[Extracted data entries]
◇ ◇ ◇ ◇

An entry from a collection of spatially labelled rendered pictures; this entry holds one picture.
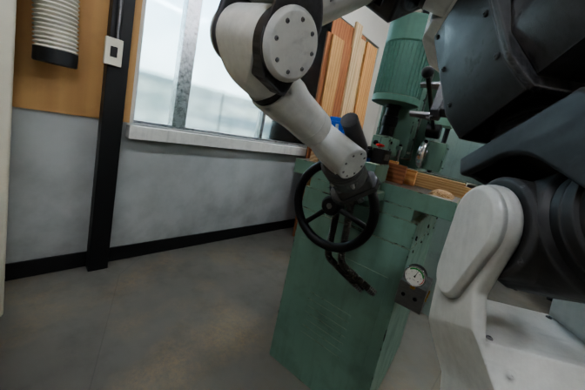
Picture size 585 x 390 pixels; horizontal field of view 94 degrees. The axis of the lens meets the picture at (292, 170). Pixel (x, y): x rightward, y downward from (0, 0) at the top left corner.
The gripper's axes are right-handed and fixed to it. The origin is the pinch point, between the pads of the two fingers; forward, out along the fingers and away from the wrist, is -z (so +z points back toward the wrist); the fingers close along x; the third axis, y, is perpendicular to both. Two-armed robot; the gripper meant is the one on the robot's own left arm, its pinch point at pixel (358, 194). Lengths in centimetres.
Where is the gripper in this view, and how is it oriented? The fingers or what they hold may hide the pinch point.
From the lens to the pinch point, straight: 73.6
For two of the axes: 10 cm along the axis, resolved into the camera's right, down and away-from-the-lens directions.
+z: -4.0, -4.8, -7.8
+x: 8.8, -4.2, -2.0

◇ ◇ ◇ ◇

Retype exactly. Start at the line with "Picture size 585" and stop at the last line of the data.

## SOLUTION
Picture size 585 x 390 pixels; horizontal field of view 94 degrees. The axis of the lens meets the picture at (292, 170). Pixel (x, y): x rightward, y downward from (0, 0) at the top left corner.
The gripper's axes are right-handed and fixed to it. The origin is the pinch point, between the pads of the two fingers; forward, out along the fingers and away from the wrist, is -z (so +z points back toward the wrist); the fingers close along x; the third axis, y, is perpendicular to both. Two-armed robot; the gripper meant is the one on the robot's own left arm, its pinch point at pixel (358, 194). Lengths in centimetres.
Where is the gripper in this view, and how is it oriented? The fingers or what they hold may hide the pinch point.
From the lens to the pinch point, straight: 73.6
For two of the axes: 10 cm along the axis, resolved into the camera's right, down and away-from-the-lens directions.
+z: -4.0, -4.8, -7.8
+x: 8.8, -4.2, -2.0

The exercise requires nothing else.